*** Opening of Data segment ***
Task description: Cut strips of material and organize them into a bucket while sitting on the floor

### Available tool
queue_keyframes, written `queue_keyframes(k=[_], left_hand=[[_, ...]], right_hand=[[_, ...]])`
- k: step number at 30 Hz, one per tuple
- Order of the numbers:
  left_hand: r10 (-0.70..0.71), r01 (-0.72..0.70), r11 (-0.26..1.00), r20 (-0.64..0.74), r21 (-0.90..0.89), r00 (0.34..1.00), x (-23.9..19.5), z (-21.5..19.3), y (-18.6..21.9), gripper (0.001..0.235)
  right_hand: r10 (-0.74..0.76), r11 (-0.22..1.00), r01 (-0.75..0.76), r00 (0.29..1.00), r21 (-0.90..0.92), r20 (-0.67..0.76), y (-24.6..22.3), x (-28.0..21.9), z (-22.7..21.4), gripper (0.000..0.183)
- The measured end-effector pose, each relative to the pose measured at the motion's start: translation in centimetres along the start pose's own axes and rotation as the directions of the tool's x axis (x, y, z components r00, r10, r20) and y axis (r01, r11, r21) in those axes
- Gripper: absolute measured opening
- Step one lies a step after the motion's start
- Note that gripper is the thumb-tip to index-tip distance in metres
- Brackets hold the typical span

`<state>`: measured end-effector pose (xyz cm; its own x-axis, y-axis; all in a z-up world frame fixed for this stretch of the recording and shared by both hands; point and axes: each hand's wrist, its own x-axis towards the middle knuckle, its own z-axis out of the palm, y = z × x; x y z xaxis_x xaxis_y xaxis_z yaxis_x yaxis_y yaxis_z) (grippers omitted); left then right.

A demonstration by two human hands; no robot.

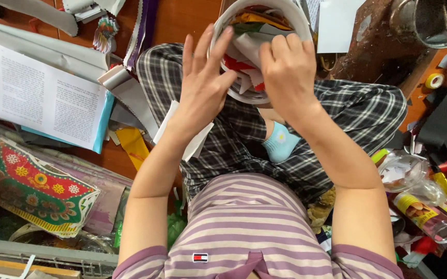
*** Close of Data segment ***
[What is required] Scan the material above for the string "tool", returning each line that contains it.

[Task solution]
### Available tool
- The measured end-effector pose, each relative to the pose measured at the motion's start: translation in centimetres along the start pose's own axes and rotation as the directions of the tool's x axis (x, y, z components r00, r10, r20) and y axis (r01, r11, r21) in those axes

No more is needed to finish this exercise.